:: Data block ::
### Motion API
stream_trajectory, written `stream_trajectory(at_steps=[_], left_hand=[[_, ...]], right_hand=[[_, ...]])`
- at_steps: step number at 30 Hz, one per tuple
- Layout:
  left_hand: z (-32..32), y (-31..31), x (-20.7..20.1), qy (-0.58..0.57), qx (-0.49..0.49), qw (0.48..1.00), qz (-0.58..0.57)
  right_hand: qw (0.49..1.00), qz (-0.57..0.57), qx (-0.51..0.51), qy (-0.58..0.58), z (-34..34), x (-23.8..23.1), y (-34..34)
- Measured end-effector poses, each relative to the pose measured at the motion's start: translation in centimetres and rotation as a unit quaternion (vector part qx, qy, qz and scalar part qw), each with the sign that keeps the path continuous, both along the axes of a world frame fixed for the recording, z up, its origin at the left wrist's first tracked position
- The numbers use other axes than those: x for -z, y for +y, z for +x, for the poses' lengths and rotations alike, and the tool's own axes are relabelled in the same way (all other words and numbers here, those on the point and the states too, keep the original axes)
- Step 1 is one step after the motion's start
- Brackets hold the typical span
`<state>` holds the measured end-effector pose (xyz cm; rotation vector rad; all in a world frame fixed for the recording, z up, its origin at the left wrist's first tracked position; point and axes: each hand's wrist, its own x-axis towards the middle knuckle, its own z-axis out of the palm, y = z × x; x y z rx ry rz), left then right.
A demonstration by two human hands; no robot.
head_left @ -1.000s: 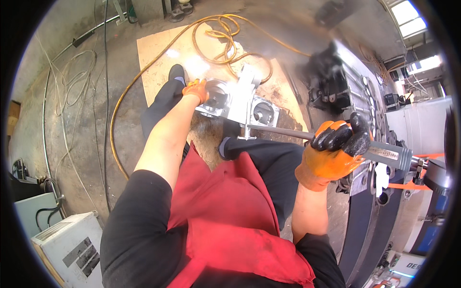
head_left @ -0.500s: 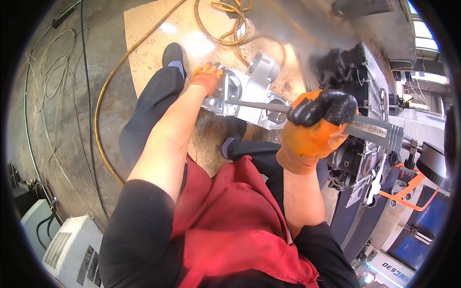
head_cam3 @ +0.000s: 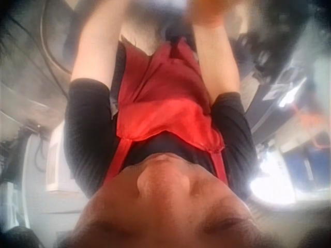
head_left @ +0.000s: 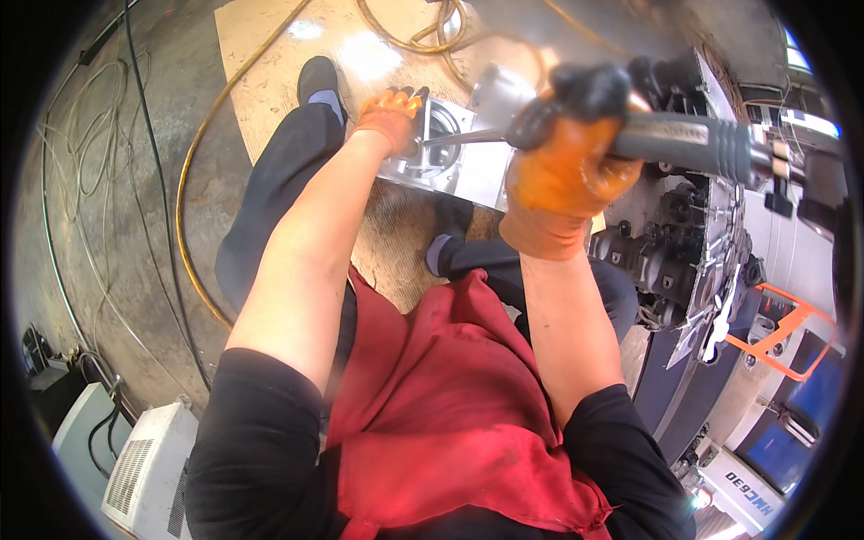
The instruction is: The person measures the internal and external dimensions of a metal engine component using several dial bore gauges and a large micrometer, placing the tools against the metal and reading the dials.
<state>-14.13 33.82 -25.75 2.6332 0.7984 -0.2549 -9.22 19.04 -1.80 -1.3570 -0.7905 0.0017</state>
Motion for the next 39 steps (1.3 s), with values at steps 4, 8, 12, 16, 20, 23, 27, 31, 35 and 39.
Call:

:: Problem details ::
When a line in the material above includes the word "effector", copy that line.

:: Expected answer ::
- Measured end-effector poses, each relative to the pose measured at the motion's start: translation in centimetres and rotation as a unit quaternion (vector part qx, qy, qz and scalar part qw), each with the sign that keeps the path continuous, both along the axes of a world frame fixed for the recording, z up, its origin at the left wrist's first tracked position
`<state>` holds the measured end-effector pose (xyz cm; rotation vector rad; all in a world frame fixed for the recording, z up, its origin at the left wrist's first tracked position; point and axes: each hand's wrist, its own x-axis towards the middle knuckle, its own z-axis out of the palm, y = z × x; x y z rx ry rz), left then right.

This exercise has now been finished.